Assignment> Give again, word for word, every line in the entries below from the line with "<point>168,191</point>" up to and including the line with "<point>213,106</point>", and no other line.

Available records>
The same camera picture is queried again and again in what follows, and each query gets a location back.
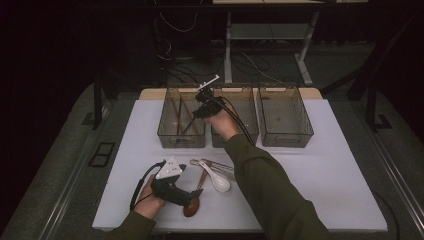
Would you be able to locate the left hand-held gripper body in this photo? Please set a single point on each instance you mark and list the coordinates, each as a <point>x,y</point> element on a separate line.
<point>168,191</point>

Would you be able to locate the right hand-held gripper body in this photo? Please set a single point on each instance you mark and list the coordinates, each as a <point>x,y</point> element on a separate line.
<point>213,106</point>

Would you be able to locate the brown wooden spoon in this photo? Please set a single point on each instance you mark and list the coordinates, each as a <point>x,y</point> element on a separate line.
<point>191,209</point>

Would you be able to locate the black chopstick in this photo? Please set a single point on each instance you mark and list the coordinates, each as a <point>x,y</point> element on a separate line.
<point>179,106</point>

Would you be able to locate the white ceramic spoon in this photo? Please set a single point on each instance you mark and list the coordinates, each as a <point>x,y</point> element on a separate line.
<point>221,184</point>

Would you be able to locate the transparent grey plastic bin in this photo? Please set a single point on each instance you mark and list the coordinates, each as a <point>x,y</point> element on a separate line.
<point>247,110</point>
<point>285,116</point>
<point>165,113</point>

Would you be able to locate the silver metal fork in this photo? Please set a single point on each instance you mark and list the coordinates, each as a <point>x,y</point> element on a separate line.
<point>220,165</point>

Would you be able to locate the person's right hand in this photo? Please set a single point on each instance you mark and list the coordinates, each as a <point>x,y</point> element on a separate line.
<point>225,125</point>

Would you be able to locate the person's left hand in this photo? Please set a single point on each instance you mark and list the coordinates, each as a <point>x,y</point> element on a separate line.
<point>146,203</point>

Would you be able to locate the white-legged desk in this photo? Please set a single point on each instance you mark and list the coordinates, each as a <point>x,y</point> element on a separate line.
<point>228,50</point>

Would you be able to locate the black metal stand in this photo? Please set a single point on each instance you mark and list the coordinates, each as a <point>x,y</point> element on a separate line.
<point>97,106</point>
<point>371,103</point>

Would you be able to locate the black floor socket frame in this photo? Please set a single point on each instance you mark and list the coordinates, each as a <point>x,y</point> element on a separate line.
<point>101,154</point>

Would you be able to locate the metal floor rail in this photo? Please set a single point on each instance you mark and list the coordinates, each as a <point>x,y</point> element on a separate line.
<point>71,180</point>
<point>393,173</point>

Solution for this task>
<point>168,191</point>

Would you be able to locate the right hand-held gripper body in this photo? Please set a single point on each instance you mark and list the coordinates, each as a <point>x,y</point> element on a separate line.
<point>213,106</point>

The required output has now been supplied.